WHAT YOU ARE ASKED TO DO = The data that follows is to be given again, exactly as written.

*** Opening DATA EXTRACT ***

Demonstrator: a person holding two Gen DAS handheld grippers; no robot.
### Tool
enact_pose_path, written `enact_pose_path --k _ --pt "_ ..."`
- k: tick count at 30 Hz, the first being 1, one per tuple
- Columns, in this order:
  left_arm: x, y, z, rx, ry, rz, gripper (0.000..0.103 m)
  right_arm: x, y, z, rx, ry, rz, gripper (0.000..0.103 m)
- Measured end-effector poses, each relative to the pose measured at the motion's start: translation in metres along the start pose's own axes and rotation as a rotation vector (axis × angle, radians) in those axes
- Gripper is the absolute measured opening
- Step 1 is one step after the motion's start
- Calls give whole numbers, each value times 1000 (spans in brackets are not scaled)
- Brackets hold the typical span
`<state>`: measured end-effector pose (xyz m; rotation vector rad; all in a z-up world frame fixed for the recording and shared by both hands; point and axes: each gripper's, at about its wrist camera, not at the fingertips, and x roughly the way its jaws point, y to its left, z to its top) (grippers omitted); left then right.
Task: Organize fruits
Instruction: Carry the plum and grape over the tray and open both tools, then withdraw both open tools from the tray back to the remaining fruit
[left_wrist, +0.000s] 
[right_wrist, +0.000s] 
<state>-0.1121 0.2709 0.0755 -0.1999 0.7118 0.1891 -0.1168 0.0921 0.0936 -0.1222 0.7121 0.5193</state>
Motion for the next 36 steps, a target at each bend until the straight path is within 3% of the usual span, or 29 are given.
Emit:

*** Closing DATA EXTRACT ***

REPLY =
Demonstrator: a person holding two Gen DAS handheld grippers; no robot.
### Tool
enact_pose_path, written `enact_pose_path --k _ --pt "_ ..."`
- k: tick count at 30 Hz, the first being 1, one per tuple
- Columns, in this order:
  left_arm: x, y, z, rx, ry, rz, gripper (0.000..0.103 m)
  right_arm: x, y, z, rx, ry, rz, gripper (0.000..0.103 m)
- Measured end-effector poses, each relative to the pose measured at the motion's start: translation in metres along the start pose's own axes and rotation as a rotation vector (axis × angle, radians) in those axes
- Gripper is the absolute measured opening
- Step 1 is one step after the motion's start
- Calls give whole numbers, each value times 1000 (spans in brackets are not scaled)
- Brackets hold the typical span
`<state>`: measured end-effector pose (xyz m; rotation vector rad; all in a z-up world frame fixed for the recording and shared by both hands; point and axes: each gripper's, at about its wrist camera, not at the fingertips, and x roughly the way its jaws point, y to its left, z to its top) (grippers omitted); left then right.
Task: Organize fruits
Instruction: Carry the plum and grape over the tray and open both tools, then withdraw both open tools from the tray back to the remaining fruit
[left_wrist, +0.000s] 
[right_wrist, +0.000s] 
<state>-0.1121 0.2709 0.0755 -0.1999 0.7118 0.1891 -0.1168 0.0921 0.0936 -0.1222 0.7121 0.5193</state>
Motion for the next 36 steps, a target at each bend until the straight path is within 3% of the usual span, or 29 are given.
Emit:

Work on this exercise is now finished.